Description of the task :: Check every line of the material below for the string "goes", and return the ones that have it.
Recorded data below:
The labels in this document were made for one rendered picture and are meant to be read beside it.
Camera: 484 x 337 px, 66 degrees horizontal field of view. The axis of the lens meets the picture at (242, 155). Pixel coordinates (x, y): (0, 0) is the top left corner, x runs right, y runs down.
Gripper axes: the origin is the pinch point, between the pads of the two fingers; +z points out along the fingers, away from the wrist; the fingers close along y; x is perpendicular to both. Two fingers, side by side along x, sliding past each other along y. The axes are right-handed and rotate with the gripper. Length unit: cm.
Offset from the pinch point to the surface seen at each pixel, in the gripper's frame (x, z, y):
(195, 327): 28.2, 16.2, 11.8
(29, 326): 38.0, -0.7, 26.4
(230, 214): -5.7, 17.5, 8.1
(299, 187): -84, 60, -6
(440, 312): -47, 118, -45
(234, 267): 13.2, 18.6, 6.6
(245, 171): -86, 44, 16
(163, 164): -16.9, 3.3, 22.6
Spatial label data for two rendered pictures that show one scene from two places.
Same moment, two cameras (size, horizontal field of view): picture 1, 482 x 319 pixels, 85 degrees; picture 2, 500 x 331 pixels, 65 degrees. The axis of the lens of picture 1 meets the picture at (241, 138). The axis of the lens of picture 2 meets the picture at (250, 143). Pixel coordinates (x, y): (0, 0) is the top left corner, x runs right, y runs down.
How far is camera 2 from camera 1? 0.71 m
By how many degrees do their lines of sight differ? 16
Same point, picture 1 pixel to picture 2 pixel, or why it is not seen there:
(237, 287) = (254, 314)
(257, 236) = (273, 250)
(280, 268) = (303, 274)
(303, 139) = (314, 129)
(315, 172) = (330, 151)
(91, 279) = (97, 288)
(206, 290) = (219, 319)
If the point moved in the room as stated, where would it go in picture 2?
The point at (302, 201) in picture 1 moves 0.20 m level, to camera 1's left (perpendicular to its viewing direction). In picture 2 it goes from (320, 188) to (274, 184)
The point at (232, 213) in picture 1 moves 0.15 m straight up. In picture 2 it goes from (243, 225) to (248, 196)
End of Recorded data.
Answer section ::
The point at (302, 201) in picture 1 moves 0.20 m level, to camera 1's left (perpendicular to its viewing direction). In picture 2 it goes from (320, 188) to (274, 184)
The point at (232, 213) in picture 1 moves 0.15 m straight up. In picture 2 it goes from (243, 225) to (248, 196)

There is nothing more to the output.